▸ THE PROBLEM
Exclude the pictures and transcribe the rest of the data below exactly.

**********

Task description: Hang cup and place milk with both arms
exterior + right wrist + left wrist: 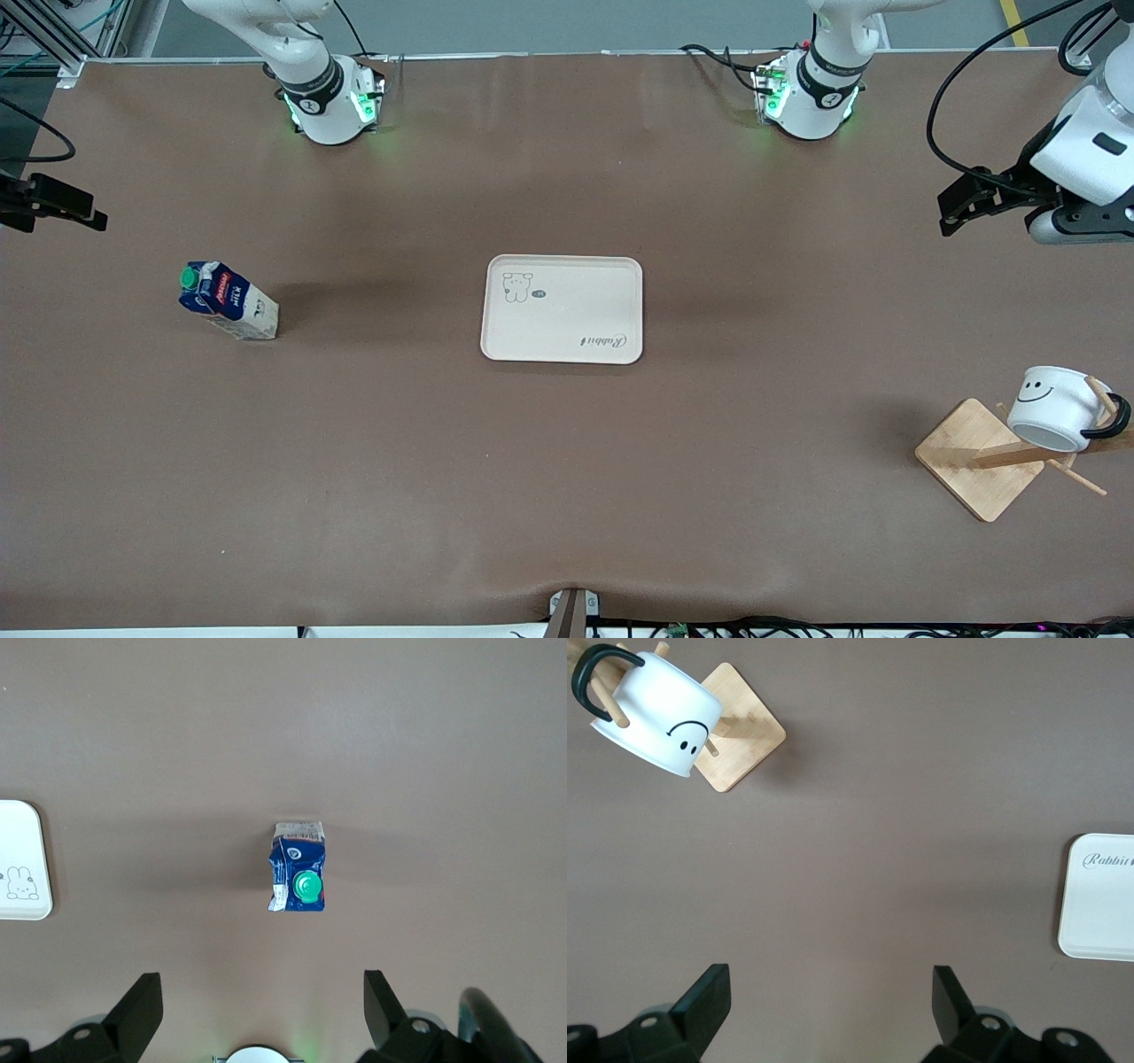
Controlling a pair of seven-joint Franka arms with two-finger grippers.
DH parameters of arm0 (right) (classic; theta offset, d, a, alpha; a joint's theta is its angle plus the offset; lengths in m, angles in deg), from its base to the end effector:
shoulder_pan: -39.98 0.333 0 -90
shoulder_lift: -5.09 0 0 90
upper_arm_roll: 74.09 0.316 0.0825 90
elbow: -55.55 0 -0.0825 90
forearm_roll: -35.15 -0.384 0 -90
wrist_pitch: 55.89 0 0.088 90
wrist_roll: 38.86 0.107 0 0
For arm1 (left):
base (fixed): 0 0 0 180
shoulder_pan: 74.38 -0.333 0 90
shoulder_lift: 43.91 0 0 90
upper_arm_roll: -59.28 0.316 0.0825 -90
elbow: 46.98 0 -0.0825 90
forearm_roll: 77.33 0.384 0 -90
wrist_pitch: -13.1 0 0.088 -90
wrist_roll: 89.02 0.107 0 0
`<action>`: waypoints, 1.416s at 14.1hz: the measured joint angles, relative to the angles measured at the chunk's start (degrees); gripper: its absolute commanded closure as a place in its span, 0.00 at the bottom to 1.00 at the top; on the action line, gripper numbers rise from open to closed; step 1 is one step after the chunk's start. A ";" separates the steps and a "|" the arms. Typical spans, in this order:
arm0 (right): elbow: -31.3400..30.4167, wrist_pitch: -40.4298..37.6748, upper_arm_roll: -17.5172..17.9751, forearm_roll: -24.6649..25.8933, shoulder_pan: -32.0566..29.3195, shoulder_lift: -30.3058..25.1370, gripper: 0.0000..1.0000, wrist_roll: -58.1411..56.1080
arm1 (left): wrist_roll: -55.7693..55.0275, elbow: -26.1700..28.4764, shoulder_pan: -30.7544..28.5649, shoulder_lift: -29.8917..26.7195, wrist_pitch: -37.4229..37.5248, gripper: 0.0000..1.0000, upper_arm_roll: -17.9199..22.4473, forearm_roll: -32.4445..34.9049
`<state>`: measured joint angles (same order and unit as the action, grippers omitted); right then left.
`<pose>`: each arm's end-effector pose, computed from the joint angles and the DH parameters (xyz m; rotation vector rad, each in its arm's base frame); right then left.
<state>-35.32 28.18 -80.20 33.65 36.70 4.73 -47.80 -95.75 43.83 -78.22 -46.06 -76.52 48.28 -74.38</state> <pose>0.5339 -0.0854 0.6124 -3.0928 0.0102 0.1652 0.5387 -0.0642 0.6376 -3.0851 0.0103 -0.0355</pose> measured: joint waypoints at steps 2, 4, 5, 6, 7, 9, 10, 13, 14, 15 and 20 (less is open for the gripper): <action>1.21 -0.77 0.04 0.02 0.25 -0.35 0.00 0.09 | 0.00 0.00 0.01 -0.36 0.41 0.00 -0.02 -0.12; 1.36 -2.74 0.35 0.01 0.69 -0.84 0.00 0.33 | 0.05 0.00 -0.01 -0.44 0.81 0.00 0.03 -1.23; 1.36 -3.54 0.55 0.01 1.07 -0.94 0.00 1.13 | 0.05 0.00 -0.04 -0.43 0.97 0.00 0.13 -1.66; 1.36 -3.84 0.63 0.01 1.44 -0.95 0.00 2.44 | 0.06 0.00 -0.08 -0.43 1.02 0.00 0.22 -1.89; 1.36 -3.84 0.69 0.01 1.68 -0.96 0.00 3.54 | 0.06 -0.01 -0.08 -0.43 1.01 0.00 0.28 -1.94; 1.36 -3.80 0.69 0.02 1.74 -0.97 0.00 4.38 | 0.06 -0.04 -0.10 -0.42 1.01 0.00 0.36 -1.94; 1.36 -3.74 0.60 0.08 1.69 -0.97 0.00 4.45 | 0.06 -0.09 -0.13 -0.39 1.01 0.00 0.38 -1.94; 1.36 -2.41 0.44 0.87 1.62 -0.97 0.00 4.46 | 0.06 -0.41 -0.22 -0.36 1.01 0.00 0.46 -1.94; 1.36 -2.11 0.45 0.92 1.62 -0.97 0.00 4.47 | 0.06 -0.44 -0.22 -0.36 1.01 0.00 0.46 -1.94; 1.36 -2.12 0.45 0.94 1.63 -0.97 0.00 4.47 | 0.06 -0.44 -0.22 -0.35 1.01 0.00 0.46 -1.94; 1.18 -2.24 0.49 0.97 1.65 -0.98 0.00 4.47 | 0.06 -0.45 -0.22 -0.30 1.01 0.00 0.46 -1.94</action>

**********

▸ RESULT OF THE TASK
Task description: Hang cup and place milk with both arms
exterior + right wrist + left wrist: 
Controlling a pair of seven-joint Franka arms with two-finger grippers.
DH parameters of arm0 (right) (classic; theta offset, d, a, alpha; a joint's theta is its angle plus the offset; lengths in m, angles in deg), from its base to the end effector:
shoulder_pan: -39.98 0.333 0 -90
shoulder_lift: -5.09 0 0 90
upper_arm_roll: 74.09 0.316 0.0825 90
elbow: -55.55 0 -0.0825 90
forearm_roll: -35.15 -0.384 0 -90
wrist_pitch: 55.89 0 0.088 90
wrist_roll: 38.86 0.107 0 0
For arm1 (left):
base (fixed): 0 0 0 180
shoulder_pan: 74.38 -0.333 0 90
shoulder_lift: 43.91 0 0 90
upper_arm_roll: -59.28 0.316 0.0825 -90
elbow: 46.98 0 -0.0825 90
forearm_roll: 77.33 0.384 0 -90
wrist_pitch: -13.1 0 0.088 -90
wrist_roll: 89.02 0.107 0 0
`<action>`: waypoints, 1.416s at 14.1hz: the measured joint angles, relative to the angles measured at the chunk's start (degrees); gripper: its absolute commanded closure as a place in its span, 0.00 at the bottom to 1.00 at the top; on the action line, gripper numbers rise from open to closed; step 1 is one step after the chunk's start. A ";" separates the steps and a "|" the arms. Typical spans, in this order:
arm0 (right): elbow: -31.3400..30.4167, wrist_pitch: -40.4298..37.6748, upper_arm_roll: -17.5172..17.9751, forearm_roll: -24.6649..25.8933, shoulder_pan: -32.0566..29.3195, shoulder_lift: -30.3058..25.1370, gripper: 0.0000..1.0000, wrist_roll: -58.1411..56.1080
arm1 (left): wrist_roll: -55.7693..55.0275, elbow: -26.1700..28.4764, shoulder_pan: -30.7544..28.5649, shoulder_lift: -29.8917..26.7195, wrist_pitch: -37.4229..37.5248, gripper: 0.0000..1.0000, upper_arm_roll: -17.9199..22.4473, forearm_roll: -32.4445..34.9049
`<state>`: measured joint angles (same order and unit as the action, grippers omitted); right then left.
`<pose>`: each arm's end-effector pose, computed from the joint angles and the DH parameters (xyz m; rotation vector rad, each in its arm's base frame); right then left.
<state>-35.32 28.18 -80.20 33.65 36.70 4.73 -47.80 -95.75 43.83 -78.22 -46.06 -76.52 48.28 -74.38</state> <pose>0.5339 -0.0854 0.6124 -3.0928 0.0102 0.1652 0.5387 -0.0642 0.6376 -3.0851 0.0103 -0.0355</pose> measured: joint waypoints at steps 2, 4, 5, 6, 7, 9, 10, 13, 14, 15 and 20 (less is open for the gripper): <action>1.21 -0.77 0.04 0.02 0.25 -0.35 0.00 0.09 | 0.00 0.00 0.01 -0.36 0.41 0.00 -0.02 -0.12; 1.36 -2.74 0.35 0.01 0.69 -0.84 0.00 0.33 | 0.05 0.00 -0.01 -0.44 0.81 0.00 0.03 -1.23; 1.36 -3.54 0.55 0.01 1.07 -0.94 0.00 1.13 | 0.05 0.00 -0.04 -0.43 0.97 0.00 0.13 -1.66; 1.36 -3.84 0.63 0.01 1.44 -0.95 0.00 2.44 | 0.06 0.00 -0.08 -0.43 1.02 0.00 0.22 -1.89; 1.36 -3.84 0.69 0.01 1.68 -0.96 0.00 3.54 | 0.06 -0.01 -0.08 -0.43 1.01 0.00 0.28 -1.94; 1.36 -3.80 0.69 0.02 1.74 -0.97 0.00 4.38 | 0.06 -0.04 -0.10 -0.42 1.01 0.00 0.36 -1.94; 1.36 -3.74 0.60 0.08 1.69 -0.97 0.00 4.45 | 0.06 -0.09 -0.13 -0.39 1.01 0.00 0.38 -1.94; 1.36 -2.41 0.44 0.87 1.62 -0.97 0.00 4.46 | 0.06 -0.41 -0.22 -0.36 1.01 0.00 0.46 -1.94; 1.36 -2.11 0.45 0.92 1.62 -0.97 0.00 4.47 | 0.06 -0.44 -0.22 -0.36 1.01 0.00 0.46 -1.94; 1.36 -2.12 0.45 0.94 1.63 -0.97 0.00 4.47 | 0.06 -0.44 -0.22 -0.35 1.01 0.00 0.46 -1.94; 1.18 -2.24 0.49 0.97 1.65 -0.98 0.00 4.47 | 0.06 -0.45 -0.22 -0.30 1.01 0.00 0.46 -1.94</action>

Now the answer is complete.